A pesar de las crisis en las fábricas, del retraso del pago de los alquileres, las drogas y el SIDA, San Francisco celebraba la vida.

El lunes llegué tarde al trabajo, esperando encontrarme con un mensaje del director del Elxsi, pero no fue así. Me dirigí al grupo de diseño de edificios y hablé con el físico encargado del ordenador Elxsi.

—¿Has notado algo extraño en tu Elxsi?

—No. Hace sólo un mes que lo tenemos. ¿Algún problema?

—¿Quién ha organizado vuestras cuentas?

—Yo lo hice. Me identifiqué como usuario root y agregue los usuarios.

—¿Lleváis un sistema de contabilidad?

—No. No sabía que fuera posible.

—Alguien ha irrumpido clandestinamente en tu ordenador mediante la cuenta UUCP. Se ha convertido en administrador de sistema y ha agregado una nueva cuenta.

—¡Maldita sea! ¿Qué es la cuenta UUCP?

He aquí el problema. Se trataba de un físico a quien le aburrían los ordenadores y que no sabía cómo dirigir su sistema. Probablemente tampoco le importaba.

De todos modos el problema no era él, sino el Elxsi. Vendían ordenadores con los sistemas de seguridad inutilizados. Después de comprar el aparato, debía preocuparse uno mismo de protegerlo. Era preciso leer una docena de manuales para encontrar el párrafo en el que se explicaba cómo modificar los privilegios otorgados a la cuenta UUCP, en el supuesto de que uno conozca la existencia de dicha cuenta.

Evidentemente.

Lo mismo debía ocurrir en todas partes. El hacker no triunfaba gracias a su sofisticación, sino hurgando en los lugares más obvios y procurando introducirse por las puertas que no estaban cerradas. La persistencia y no la genialidad era la clave de su éxito.

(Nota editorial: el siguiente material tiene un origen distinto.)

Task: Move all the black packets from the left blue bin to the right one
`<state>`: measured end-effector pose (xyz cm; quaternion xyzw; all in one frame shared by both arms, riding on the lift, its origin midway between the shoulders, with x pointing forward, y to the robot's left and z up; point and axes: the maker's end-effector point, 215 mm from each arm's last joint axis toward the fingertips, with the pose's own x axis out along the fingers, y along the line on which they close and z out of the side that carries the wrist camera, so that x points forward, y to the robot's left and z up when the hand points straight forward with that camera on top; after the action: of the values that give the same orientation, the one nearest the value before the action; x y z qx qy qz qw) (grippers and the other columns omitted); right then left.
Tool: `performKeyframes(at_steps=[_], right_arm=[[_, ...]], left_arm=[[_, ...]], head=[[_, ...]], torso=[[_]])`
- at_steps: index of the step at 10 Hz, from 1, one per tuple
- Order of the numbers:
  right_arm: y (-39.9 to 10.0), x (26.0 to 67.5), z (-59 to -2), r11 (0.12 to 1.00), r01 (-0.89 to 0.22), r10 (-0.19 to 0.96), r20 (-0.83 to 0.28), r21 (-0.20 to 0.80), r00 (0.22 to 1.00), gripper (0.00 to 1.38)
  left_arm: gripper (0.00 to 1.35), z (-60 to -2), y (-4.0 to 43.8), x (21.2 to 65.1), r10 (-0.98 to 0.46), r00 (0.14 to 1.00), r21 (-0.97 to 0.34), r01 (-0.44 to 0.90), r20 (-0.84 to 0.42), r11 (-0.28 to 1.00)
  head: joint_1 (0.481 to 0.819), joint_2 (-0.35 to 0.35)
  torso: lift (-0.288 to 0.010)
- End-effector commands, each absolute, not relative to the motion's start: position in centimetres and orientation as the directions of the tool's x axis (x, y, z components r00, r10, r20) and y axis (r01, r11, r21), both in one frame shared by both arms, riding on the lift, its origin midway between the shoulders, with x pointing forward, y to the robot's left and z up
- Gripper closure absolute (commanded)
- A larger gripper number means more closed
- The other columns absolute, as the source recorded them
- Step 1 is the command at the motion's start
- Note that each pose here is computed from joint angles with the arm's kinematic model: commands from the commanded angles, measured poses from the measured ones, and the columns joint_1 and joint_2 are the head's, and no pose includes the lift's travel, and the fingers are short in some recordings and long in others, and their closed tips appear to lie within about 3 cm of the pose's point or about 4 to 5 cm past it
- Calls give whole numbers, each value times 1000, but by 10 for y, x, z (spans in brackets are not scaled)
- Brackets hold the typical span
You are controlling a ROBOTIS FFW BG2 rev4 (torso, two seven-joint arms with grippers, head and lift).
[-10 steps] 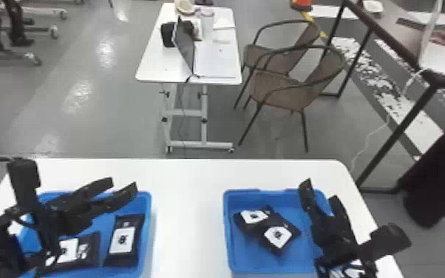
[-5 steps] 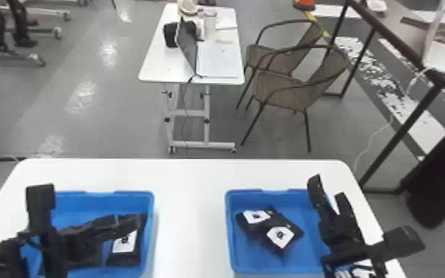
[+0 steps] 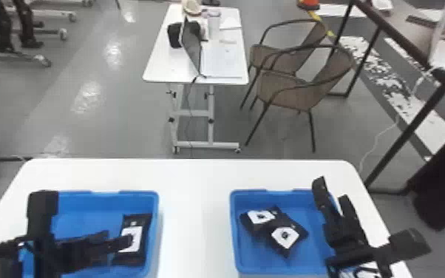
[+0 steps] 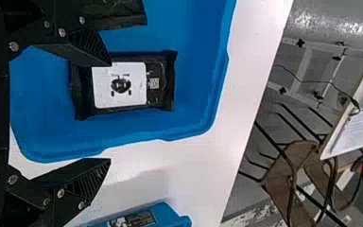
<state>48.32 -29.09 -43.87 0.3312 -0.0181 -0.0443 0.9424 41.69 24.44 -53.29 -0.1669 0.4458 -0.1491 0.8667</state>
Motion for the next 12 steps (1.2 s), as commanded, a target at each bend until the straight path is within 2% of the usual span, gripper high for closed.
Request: performKeyframes(at_steps=[1,4,10,11,12], right_arm=[[-287,485,-441,774,65,-84,1,630,996,136],[-284,487,-443,766,59,-77,0,640,997,137],[-283,486,-447,741,57,-76,0,669,997,137],[-283,486,-449,736,60,-79,-3,674,997,137],[-281,486,-450,733,58,-77,-2,678,997,137]], left_arm=[[338,-540,260,417,-365,543,-385,81,-757,919],[340,-561,257,424,-394,511,-402,100,-764,910],[366,-593,223,441,-468,430,-456,137,-772,879],[475,-596,226,440,-457,419,-445,131,-785,886],[642,-599,231,438,-449,406,-441,118,-796,890]], head=[[695,-63],[695,-26],[695,-66],[695,-70],[695,-70]], torso=[[0],[0],[0],[0],[0]])
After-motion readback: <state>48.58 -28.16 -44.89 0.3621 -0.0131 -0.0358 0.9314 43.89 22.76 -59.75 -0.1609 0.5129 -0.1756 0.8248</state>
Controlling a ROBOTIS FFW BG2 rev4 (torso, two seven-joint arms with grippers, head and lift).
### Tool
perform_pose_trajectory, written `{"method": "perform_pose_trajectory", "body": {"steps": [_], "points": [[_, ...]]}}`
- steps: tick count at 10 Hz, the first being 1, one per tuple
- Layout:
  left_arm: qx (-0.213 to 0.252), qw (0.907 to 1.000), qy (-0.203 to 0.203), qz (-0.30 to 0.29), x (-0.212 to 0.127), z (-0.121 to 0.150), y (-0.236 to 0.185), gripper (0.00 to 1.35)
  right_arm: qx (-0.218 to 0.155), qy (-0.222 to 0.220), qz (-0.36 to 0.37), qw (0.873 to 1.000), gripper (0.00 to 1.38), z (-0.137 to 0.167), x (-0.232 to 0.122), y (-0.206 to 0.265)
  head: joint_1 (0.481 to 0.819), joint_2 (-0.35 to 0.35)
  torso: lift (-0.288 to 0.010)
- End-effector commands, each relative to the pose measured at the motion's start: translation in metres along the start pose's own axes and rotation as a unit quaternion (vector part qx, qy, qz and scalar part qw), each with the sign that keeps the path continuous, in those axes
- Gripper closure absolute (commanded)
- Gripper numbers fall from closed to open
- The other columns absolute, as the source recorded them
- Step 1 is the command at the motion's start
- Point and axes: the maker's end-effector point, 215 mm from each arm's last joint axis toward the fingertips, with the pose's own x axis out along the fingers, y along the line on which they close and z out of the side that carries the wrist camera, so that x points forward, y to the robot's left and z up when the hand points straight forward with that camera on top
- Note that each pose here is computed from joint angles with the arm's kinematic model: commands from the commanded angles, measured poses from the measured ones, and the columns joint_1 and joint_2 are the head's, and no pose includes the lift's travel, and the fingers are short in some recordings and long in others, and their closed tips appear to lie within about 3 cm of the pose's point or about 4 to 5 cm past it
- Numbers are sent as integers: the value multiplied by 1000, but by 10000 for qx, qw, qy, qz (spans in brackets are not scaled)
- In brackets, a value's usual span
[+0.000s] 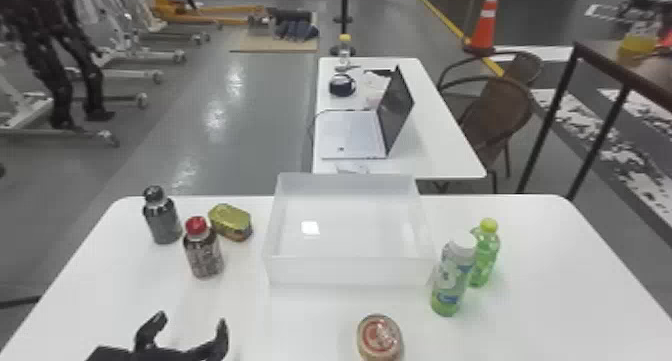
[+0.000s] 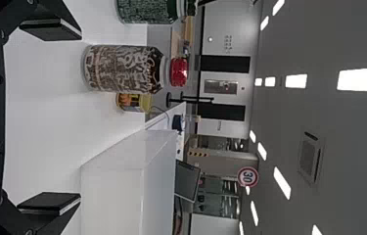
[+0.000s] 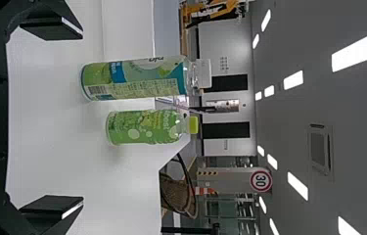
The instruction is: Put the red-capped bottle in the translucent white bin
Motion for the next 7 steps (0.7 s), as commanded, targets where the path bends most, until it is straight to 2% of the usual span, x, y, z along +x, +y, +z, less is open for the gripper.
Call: {"method": "perform_pose_trajectory", "body": {"steps": [1, 3, 7], "points": [[5, 10000, 62, -57, 12, -3, -3, 137, 5, -2, 0, 10000, 105, 0, 0, 0, 549, 0, -100], [51, 10000, 85, 8, 29, -5, -1, 137, 5, -2, -1, 10000, 105, 0, 1, 0, 549, 0, -100], [315, 9985, 10, 450, 59, 4, 29, 137, 1, -70, 25, 10000, 105, 3, 8, 2, 549, 0, -100]]}}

En todo caso, no volvería a introducirse en nuestro Elxsi. Conociendo a mi adversario, no era difícil cerrarle las puertas y dejarle confundido. Construí una puerta giratoria de acceso a nuestro Elxsi: cuando el hacker usara las cuentas falsas de aquella máquina, yo recibiría una llamada y el ordenador fingiría estar demasiado ocupado para aceptar otro usuario. En lugar de ordenarle que abandonara el sistema, el Elxsi reduciría su velocidad hasta quedar casi parado cuando el hacker hiciera acto de presencia. De ese modo el hacker no se daría cuenta de que le vigilábamos y, sin embargo, Elxsi estaría protegido.